Um ihre zuletzt ein wenig eingeschlafene Ehe etwas aufzupeppen und endlich mal etwas Neues, Aufregendes zu wagen, lädt das Ehepaar Sophie (Julia Koschitz) und Paul (Florian David Fitz) zwei Freunde zu einem ganz besonderen Abend ein - geplant ist ein Vierer. Die von der Idee völlig begeisterte Single-Frau Mia (Lucia Barrado) wartet dafür schon in einer Bar, die als Startpunkt des Abends dienen soll, um sich später in Sophies und Pauls Wohnung zu verlagern. Trotz aller akribischer Vorbereitungen erscheint jedoch nicht der eigentlich für den Vierer eingeplante Andi in der Bar, sondern Pauls bester Freund Lukas (Friedrich Mücke). Warum der nun plötzlich für dieses Wagnis zur Verfügung steht, wieso das Sophie ziemlich sauer macht und warum sich eigentlich Paul, der für solcherlei Experimente gar nicht der Typ zu sein scheint, so für diesen Abend stark macht, wird in den folgenden Stunden durch alle vier Teilnehmenden noch mehr als akribisch diskutiert werden...

Ach Mann, das hätte so gut werden können! Ausgerechnet ein deutscher Film über das zumindest in den Medien hierzulande noch immer deutlich heruntergespielte und nur hinter vorgehaltener Hand besprochene Thema von sexuellen Experimenten (insbesondere bei Paaren), der sich dann auch wirklich traut, mal Tacheles zu reden. Und zu Beginn sieht es so aus, als würde sich das Langfilm-Debüt von Regisseur Ivan Sainz-Pardo genau in diese Richtung bewegen. Natürlich als Komödie inszeniert und dabei mit allerlei kleinen Peinlichkeiten und Ausrutschern, aber dennoch seriös und nicht abwertend oder albern über das Thema redend. Ganz passend zum Zeitgeist also, aber auch nicht zu sperrig oder vorpreschend, um ein sich womöglich in den Film verirrendes Mainstream-Publikum abzuschrecken.
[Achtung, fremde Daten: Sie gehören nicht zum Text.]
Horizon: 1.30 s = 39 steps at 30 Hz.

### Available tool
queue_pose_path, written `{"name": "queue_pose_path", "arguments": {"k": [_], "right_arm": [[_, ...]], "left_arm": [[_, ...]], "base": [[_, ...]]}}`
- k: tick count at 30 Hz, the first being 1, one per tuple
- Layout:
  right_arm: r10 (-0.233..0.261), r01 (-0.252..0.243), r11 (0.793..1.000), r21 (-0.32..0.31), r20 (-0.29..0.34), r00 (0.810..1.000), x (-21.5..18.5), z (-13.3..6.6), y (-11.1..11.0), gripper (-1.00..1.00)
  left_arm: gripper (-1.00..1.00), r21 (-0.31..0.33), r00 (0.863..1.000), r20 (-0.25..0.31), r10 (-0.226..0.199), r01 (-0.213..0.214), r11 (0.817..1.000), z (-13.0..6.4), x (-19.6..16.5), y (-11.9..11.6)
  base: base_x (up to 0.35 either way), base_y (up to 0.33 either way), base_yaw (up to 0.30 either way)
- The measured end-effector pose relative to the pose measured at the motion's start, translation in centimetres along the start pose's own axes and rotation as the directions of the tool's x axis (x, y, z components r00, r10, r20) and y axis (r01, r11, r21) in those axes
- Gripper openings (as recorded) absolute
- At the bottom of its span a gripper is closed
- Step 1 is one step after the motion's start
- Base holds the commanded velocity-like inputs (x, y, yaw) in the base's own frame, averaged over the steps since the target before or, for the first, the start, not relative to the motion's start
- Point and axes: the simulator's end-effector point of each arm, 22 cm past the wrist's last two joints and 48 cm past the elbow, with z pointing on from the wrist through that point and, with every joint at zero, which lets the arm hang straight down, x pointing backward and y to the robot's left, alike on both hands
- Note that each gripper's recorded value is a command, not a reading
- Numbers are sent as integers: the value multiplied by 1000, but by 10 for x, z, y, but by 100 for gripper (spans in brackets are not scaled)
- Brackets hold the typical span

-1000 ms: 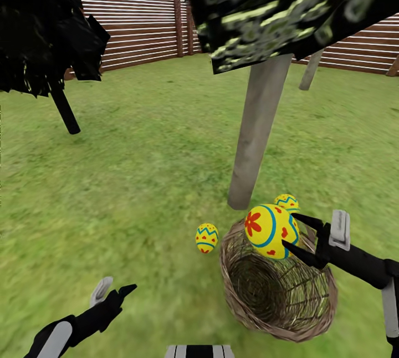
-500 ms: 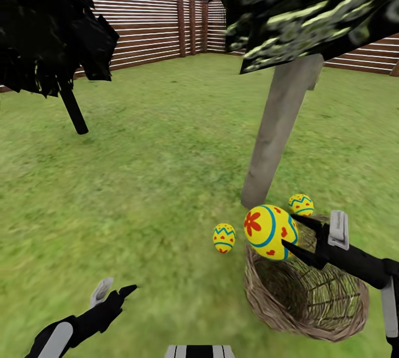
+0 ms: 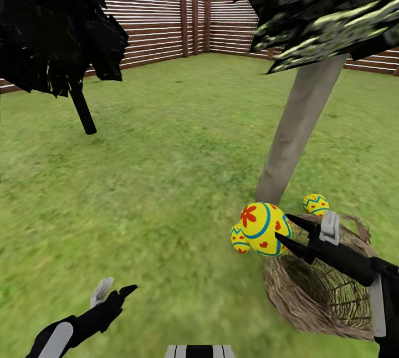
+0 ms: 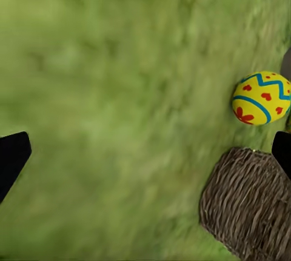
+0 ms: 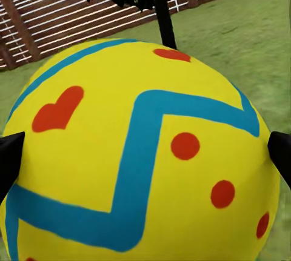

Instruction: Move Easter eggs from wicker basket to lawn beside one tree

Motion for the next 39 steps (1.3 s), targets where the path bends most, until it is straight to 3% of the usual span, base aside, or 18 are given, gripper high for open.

Mit diesem Ansatz hätte ich mich durchaus als Patt zwischen allen Zielgruppen anfreunden können... doch leider geht "Der Vierer" relativ bald doch wieder den erwartbaren Weg und macht aus einer sexuell experimentierfreudigen Komödie wieder mal das typische Beziehungs-Kistchen, welches wir aus Deutschland so nun schon zigfach kennen.
Da geht es dann plötzlich nur noch ansatzweise um den aufregenden Abend, der zumindest für drei der vier Personen etwas wirklich Einzigartiges darstellen soll, sondern um die typischen Konflikte aus deutschen Beziehungskomödien. Die da steht auf den, was der andere nicht so gut findet. Der da hat Angst wegen dem da, was die andere stört. Es geht um eingeschlafene Ehen, kleine und große Geheimnisse, um Beichten und natürlich um Chaos. Es ist nicht so, dass diese Themen an und für sich keine Daseinsberechtigung hätten, doch die müde Oberflächlichkeit, mit der sie hier mal wieder abgehandelt werden, ist schlicht und ergreifend völlig langweilig und zieht sich, auch aufgrund der naturgemäß beengten Inszenierung, selbst bei einer Lauflänge von nur 90 Minuten arg hin. Und dann vergeben die Macher auch noch die Chance, als sie plötzlich doch wieder auf ziemlich erfrischende und einigermaßen mutige (zumindest für eine deutsche Mainstream-Komödie) wieder zum Hauptthema zurückkehren... und nach wenigen Minuten wieder Schluss machen, um doch erneut die altbekannten, banalen Beziehungsgeschichten auszudiskutieren.
Die Charaktere stammen dabei durchweg aus dem Setzbaukasten für das Genre: Wir haben einerseits das etwas schläfrige Paar, welches wieder ein wenig Power in die Beziehung bringen will, dabei natürlich bestehend aus der neugierigeren Frau und dem ziemlich sorgenvollen Mann. Und dann gibt es da noch den romantischen Good Guy, der ganz fest an die Liebe glaubt und den genauen, weiblichen Gegenpol, der das Leben ohne jegliche romantische Gefühle angehen möchte... und dabei ziemlich glücklich ist, was das Drehbuch aber natürlich nicht so stehen lassen kann, denn das wäre ja nicht fein so. So viel zum Zeitgeist. Die namhaften Schauspieler*innen fühlen sich in den Figuren dann entweder sichtlich nicht wohl oder finden keinen Zugang, weil sie wieder nur auf dem typischen Boden einer chaotischen Komödie agieren, obwohl das Thema deutlich ambivalentere Züge verlangt hätte. Dementsprechend wirken "100 Dinge"-Star Florian David Fitz und Julia Julia Koschitz als Ehepaar völlig unglaubwürdig, wohingegen Lucia Barrado die einzig passende, weil kraftvollere Performance abgibt, ohne sich dabei einer Lächerlichkeit preisgeben zu müssen.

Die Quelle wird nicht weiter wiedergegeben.